** Opening Records shown block **

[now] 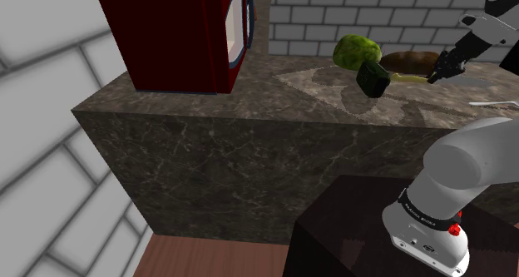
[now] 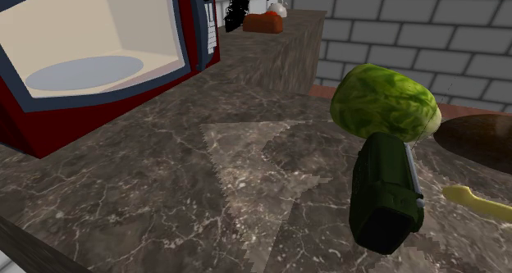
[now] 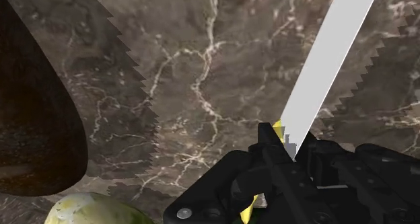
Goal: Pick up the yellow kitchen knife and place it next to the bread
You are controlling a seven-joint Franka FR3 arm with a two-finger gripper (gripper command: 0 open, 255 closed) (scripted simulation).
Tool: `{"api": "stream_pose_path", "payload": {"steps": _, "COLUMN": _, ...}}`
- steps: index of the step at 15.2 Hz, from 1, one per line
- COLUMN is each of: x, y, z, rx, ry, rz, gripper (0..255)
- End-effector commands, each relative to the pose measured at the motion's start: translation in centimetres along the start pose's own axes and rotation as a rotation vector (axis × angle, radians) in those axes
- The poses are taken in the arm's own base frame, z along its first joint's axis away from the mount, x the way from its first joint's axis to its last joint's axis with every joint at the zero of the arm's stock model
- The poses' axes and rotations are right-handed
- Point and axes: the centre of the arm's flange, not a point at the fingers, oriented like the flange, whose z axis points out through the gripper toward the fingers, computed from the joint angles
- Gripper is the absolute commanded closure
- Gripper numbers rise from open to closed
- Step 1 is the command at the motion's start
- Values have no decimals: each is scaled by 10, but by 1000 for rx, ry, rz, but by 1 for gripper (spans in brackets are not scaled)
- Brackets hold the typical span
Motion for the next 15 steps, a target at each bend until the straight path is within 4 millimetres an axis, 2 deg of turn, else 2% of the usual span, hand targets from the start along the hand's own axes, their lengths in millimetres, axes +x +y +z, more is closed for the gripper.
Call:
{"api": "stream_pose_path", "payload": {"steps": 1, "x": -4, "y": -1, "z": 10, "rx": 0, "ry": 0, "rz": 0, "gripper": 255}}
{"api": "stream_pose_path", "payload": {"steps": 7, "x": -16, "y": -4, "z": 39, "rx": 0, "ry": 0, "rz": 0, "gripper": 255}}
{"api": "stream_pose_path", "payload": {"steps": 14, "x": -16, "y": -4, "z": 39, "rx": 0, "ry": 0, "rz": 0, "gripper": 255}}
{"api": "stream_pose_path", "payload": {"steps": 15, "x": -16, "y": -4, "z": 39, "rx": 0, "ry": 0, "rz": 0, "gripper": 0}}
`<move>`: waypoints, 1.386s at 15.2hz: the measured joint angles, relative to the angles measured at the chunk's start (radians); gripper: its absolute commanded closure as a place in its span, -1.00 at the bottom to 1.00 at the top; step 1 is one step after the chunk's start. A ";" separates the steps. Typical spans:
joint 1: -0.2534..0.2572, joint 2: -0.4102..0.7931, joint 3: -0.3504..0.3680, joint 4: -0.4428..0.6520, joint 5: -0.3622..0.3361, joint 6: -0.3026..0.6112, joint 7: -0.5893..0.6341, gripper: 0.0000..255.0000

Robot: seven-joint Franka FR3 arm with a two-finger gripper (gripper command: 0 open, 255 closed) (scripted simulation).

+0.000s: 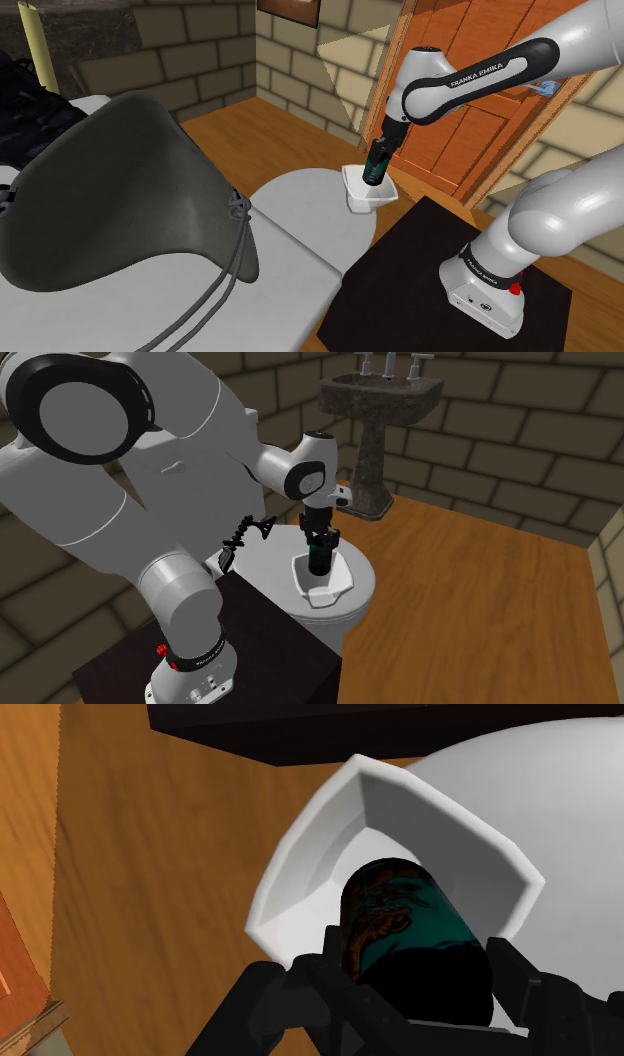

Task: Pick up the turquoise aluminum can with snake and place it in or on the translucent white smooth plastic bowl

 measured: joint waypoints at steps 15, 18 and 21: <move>0.001 0.025 0.001 -0.013 0.000 0.040 0.002 -1.00; 0.002 -0.025 0.003 0.019 0.002 -0.040 0.004 -1.00; 0.002 -0.064 0.004 0.045 0.002 -0.106 0.003 -1.00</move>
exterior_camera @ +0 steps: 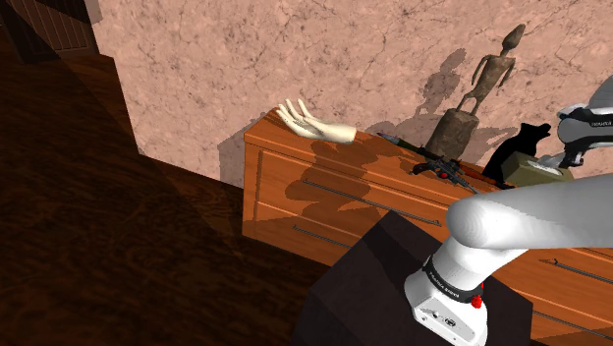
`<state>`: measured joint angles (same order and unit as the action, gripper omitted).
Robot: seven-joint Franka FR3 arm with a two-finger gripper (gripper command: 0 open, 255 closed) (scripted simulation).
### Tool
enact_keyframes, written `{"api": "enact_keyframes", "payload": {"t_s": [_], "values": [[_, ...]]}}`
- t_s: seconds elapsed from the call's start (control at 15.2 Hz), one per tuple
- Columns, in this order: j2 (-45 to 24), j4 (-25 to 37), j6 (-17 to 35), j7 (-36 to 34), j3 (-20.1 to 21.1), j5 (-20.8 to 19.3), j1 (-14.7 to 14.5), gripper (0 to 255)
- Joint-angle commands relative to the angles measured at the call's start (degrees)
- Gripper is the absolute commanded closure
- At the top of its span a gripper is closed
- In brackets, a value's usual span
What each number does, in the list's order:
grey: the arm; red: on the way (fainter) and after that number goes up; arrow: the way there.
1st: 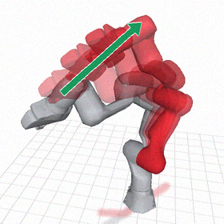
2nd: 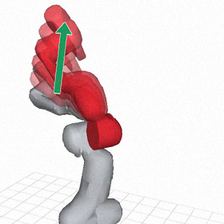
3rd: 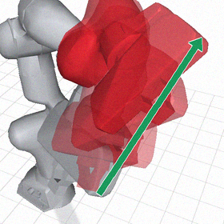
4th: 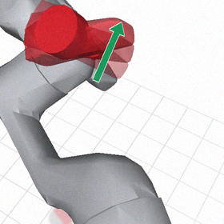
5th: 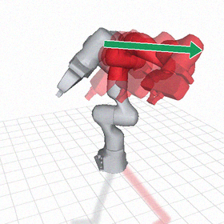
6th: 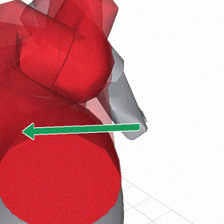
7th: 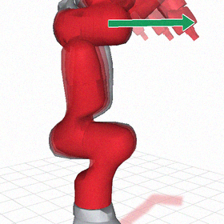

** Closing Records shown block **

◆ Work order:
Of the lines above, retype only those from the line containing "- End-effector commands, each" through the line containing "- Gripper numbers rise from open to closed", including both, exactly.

◆ The answer:
- End-effector commands, each relative to the pose measured at the motion's start: translation in centimetres along the start pose's own axes and rotation as a rotation vector (axis × angle, radians) in those axes
- The poses are taken in the arm's own base frame, z along its first joint's axis away from the mount, x the way from its first joint's axis to its last joint's axis with every joint at the zero of the arm's stock model
- The poses' axes and rotations are right-handed
- Point and axes: the centre of the arm's flange, not a point at the fingers, oriented like the flange, whose z axis points out through the gripper toward the fingers, computed from the joint angles
- Gripper is the absolute commanded closure
- Gripper numbers rise from open to closed

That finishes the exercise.